I am no knurling expert that for sure. I don't do it often & still get hit & miss results as the video also demonstrates. My own personal view is its because there are other factors that come into play too even if the setup & dimensions are perfect, materials & tooling can have an effect. Some materials deform well (because that's what knurling is, as opposed to cutting), others don't. Some create shavings mung which the wheels chomp on & progressively messes up an otherwise good pattern unless you can keep it clean & lubricated. The air blast looked good. Some materials like stainless work harden which may self-limit the knurling depth. Might explain why my smaller pitch knurls are OK but coarser size is either incomplete or pattern problems & clamping pressure goes way up.

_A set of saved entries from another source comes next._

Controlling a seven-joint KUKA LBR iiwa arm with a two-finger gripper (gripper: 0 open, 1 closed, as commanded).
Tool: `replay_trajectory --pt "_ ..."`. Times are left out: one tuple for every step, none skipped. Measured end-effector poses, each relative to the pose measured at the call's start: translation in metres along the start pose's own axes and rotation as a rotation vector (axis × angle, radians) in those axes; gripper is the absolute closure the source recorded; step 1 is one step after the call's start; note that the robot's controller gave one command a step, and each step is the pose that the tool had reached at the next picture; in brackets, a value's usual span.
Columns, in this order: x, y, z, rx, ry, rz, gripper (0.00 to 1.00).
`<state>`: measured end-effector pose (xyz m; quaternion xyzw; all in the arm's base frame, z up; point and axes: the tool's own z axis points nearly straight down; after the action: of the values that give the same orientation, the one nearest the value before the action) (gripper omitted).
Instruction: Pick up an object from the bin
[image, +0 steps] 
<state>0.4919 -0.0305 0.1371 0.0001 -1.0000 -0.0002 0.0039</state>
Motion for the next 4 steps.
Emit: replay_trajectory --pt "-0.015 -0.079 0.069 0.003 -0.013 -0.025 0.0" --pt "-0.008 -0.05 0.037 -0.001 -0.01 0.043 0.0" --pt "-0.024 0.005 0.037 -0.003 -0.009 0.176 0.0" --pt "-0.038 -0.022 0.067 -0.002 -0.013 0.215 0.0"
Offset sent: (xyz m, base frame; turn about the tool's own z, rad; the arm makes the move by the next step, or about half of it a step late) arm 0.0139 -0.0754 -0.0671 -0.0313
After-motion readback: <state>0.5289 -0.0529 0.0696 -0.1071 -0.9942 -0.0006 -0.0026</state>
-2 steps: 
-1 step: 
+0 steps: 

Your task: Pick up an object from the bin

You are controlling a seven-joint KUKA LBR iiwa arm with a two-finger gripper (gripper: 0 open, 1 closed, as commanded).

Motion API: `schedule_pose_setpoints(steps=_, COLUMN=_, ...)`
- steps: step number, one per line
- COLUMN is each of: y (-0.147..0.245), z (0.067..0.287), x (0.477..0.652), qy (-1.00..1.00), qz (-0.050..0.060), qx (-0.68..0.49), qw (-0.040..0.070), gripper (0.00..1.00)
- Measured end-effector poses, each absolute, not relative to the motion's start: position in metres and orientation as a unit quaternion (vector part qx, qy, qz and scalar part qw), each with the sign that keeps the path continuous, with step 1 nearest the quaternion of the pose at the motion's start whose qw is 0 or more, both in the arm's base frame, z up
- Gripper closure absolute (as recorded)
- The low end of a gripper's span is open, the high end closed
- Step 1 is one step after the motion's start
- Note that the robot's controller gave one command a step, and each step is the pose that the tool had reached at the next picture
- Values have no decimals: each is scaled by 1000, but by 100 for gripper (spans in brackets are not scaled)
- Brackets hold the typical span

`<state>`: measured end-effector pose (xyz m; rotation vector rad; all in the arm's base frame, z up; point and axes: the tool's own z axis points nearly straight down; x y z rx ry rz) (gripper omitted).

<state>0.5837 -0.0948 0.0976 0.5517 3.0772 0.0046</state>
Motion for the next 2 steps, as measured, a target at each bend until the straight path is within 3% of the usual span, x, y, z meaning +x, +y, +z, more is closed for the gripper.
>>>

Some comments specific to the video, maybe you guys have input from your experience. I visualize the interaction of knurl wheel & stock is somewhat like spur gears. I know this is a rough analogy but here goes. In a perfect arrangement the gear teeth are meshing inside one another's OD's. You could say the theoretical pitch diameter is the diameter that each wheel shares. Now if you took this perfect, known gear arrangement & did a test: run the smaller gear (knurl wheel) on top of some blank stock with same OD of large gear, the teeth pattern would not leave a perfect coincident track. No surprise there, the gear teeth are running out of phase around the circumference because the pitch circles don't yet coincide. This can only occur when they are engaged. So I don't think lightly knurling on stock & observing the pattern proves anything. Its only when the knurl wheel is at its target depth does the math work out. That's part of what the (manufacturer) sizing calculation does by factoring the knurl DP (and some correction factors).
But now it gets interesting. With scissor type knurling wheels, you are not in-feeding a set depth amount like cutting stock or threading. You are clamping down, bringing the wheels together as they deform the stock & come to some equilibrium. I guess you could work out the screw pitch of the clamp thread & relate it to degrees of turn, but most do it by feel. Also the material diameter itself is enlarging as the diamonds are being formed. So lets say the perfect feed is 0.030". If you only crank to .020" theoretically tracking should be pretty good but incomplete formed knurls. Now lets say your stock was 0.005" oversize, but you cranked in 0.025" depth. That combination makes 0.030" 'equivalent' & you may have better looking knurls with a slightly off diameter to begin with. That's maybe the one thing going for the plunge-in knurlers - the cross feed is dictating depth vs. more vague partial crank turn on scissor type. So I think its still worth getting the diameter close to ideal & eliminating some degree of problems. If you choose to ignore it, sooner or later you will stumble onto a diameter/knurl combination that is hopelessly out of phase & no amount of cranking will help. Like trying to mesh spur gears with mismatched, incompatible teeth counts.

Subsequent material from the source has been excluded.